Well, there's the obvious. There is sin in the world, and we are an imperfect people. There must be a curse because there is evil.
But when it's you, when these things happen to you, those answers seem hollow. They are hollow. There's not real substance in them, and they leave hurt feelings. Why would God allow such things to happen to His people?
I'm reminded of something that Francis Chan said. In Isaiah 55, God says that His ways are higher than our ways, and His thoughts are higher than our thoughts. As high as the heavens are above the earth, so are His thoughts higher than our thoughts. Francis said that to say, "I wouldn't believe in a God who..." means that we are making His thoughts submissive to our reasoning.
I actually came back to those verses a lot after my miscarriages. I had desperately wanted to be a mother. My mind was so set on it, my heart was preparing early on for this huge responsibility. I helped to raise my sisters (5 and 11 years younger than me), so I had already thought long and hard about how I wanted to parent and discipline.
After I married Drew, it seemed a natural progression to have children. When we finally found out that we were pregnant, I was ecstatic. No matter that I still had at least a year left of college; I could make it work. And then I miscarried. I was devastated, but I had hope for another child. When I miscarried the second baby, I was brought face to face with the reality that I might not have children the way that I originally thought. And I was brought very low with that reality.

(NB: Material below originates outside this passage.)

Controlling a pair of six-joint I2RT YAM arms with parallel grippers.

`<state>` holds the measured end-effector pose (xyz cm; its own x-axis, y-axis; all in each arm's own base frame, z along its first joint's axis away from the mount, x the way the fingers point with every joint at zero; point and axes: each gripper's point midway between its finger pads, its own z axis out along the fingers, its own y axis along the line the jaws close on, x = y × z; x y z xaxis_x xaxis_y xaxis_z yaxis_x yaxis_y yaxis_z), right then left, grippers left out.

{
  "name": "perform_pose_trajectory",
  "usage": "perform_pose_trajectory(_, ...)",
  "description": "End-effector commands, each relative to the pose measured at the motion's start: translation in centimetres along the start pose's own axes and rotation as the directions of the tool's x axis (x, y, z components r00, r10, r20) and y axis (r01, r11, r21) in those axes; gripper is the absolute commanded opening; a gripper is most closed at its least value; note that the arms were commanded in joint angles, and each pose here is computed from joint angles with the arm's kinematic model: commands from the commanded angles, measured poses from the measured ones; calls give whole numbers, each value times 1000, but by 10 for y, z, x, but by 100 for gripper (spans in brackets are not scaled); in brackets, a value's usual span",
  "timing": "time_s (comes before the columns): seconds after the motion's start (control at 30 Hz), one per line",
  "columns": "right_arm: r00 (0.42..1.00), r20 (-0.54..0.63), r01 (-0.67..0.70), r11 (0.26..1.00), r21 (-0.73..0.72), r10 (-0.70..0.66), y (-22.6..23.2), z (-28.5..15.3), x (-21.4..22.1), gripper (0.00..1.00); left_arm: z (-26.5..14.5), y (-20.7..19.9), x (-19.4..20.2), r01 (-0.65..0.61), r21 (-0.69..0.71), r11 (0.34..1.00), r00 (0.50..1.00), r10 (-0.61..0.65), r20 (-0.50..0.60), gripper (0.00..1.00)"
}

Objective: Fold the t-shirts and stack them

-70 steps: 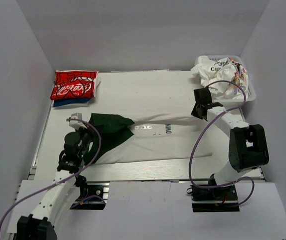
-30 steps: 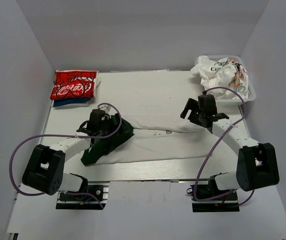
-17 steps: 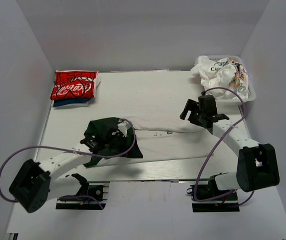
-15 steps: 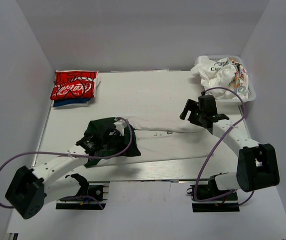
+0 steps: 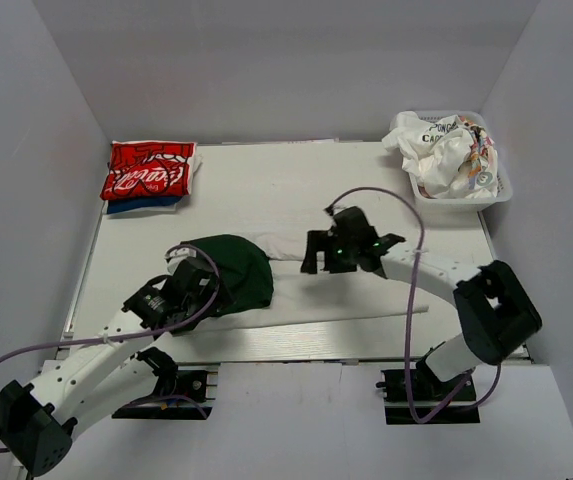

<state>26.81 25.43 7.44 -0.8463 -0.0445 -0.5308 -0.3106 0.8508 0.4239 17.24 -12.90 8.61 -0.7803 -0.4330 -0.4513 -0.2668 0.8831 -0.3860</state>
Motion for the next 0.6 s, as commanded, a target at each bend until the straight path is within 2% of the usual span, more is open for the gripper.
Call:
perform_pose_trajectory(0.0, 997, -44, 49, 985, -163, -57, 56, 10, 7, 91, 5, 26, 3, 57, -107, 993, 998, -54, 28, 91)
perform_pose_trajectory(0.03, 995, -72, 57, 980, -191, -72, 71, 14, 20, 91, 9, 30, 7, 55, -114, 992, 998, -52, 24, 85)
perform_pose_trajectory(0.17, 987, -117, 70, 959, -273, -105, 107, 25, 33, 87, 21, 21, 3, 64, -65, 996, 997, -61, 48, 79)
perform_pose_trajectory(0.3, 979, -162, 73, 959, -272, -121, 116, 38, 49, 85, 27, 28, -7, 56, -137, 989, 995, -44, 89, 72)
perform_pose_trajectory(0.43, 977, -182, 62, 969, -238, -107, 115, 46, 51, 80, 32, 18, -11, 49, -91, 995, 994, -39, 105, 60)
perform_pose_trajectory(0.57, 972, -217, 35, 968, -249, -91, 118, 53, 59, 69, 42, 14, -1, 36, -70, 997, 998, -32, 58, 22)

After all, wasn't that the very thing I felt called to do? Wasn't motherhood something good? How could motherhood be a bad thing? It didn't make sense at all, especially when I had known for sure that God had called me to be a mother.
What I didn't realize that He was whittling away at my self-absorbed soul. He saw my imperfections and loved me enough to continue working in me. Because I am sinful. I am so very imperfect, even though I try so hard to be perfect. I am a perfectionist by nature, and I daily put myself down for not being enough or doing enough instead of leaning hard on Him who saved me by His grace.

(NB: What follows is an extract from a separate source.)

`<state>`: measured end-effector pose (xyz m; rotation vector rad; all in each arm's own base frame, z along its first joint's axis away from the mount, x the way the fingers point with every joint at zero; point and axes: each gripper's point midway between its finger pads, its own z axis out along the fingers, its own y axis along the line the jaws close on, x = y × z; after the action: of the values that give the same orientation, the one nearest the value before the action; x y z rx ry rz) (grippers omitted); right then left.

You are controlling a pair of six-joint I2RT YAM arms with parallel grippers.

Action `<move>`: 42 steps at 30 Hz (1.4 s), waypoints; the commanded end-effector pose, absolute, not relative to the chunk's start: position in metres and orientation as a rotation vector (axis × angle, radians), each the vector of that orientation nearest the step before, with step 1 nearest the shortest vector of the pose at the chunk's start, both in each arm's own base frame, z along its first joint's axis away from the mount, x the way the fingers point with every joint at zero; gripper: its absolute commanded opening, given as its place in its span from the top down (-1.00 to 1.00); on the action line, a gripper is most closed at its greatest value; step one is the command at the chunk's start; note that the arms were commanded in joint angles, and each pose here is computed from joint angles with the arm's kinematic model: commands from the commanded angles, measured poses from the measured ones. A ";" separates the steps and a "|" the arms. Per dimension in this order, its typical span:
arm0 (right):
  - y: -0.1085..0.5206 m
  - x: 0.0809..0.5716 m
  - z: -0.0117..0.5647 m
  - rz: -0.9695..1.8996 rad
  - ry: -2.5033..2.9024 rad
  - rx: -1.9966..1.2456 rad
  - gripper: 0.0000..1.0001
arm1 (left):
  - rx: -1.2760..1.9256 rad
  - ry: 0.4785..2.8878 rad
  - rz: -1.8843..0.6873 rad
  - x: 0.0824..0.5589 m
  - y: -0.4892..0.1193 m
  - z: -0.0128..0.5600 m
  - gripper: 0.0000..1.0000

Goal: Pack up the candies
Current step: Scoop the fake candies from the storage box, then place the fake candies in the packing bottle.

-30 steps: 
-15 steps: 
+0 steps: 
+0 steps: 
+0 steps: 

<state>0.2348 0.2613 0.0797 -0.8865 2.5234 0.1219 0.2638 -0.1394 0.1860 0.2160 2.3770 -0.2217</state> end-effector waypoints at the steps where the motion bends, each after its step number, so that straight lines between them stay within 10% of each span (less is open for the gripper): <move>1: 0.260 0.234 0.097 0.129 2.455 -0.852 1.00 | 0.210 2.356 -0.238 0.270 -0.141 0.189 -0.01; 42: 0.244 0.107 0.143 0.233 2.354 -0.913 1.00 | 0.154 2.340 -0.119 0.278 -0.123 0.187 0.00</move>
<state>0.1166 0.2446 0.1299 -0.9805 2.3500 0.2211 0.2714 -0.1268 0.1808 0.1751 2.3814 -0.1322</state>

I had to come face to face with the reality that I did not need to be a mother to be satisfied. I had to come to the point where I could fully tell God that He had all of me...all of my heart and all of my life. Fully, completely, no if's, no and's, no but's, and no strings attached. After all, He graciously gives me all I need. He graciously gives me life, breath, and I have no right to claim anything that He gives.
I have mentioned before how I have to give Him everything, all. "I Surrender All" is no longer just a song; it's a way of life. Even my daughter's life, as much as I adore her and want her to live for as long as possible, is not mine. I cannot claim it. It's His gift, and all I can do is thank Him for every moment I have with her. I'm pretty sure that this is what keeps me sane on the nights when she wakes up every 2 hours and I desperately need at least 4 more hours of sleep but she's wide awake.
Do I claim to know the mind of God? May it never be! I have no clue what God's ultimate purpose for any tragedy is. All I know is how God has worked in my life through this one hardship, and I don't even see all of the ways He changed me through that! There are ripples, and my experience has touched other lives in ways that only God knows. Even how I treat people in everyday life has changed. And looking back, I can see good in it. I can see His grace in it. But only in hindsight. And only by...His grace.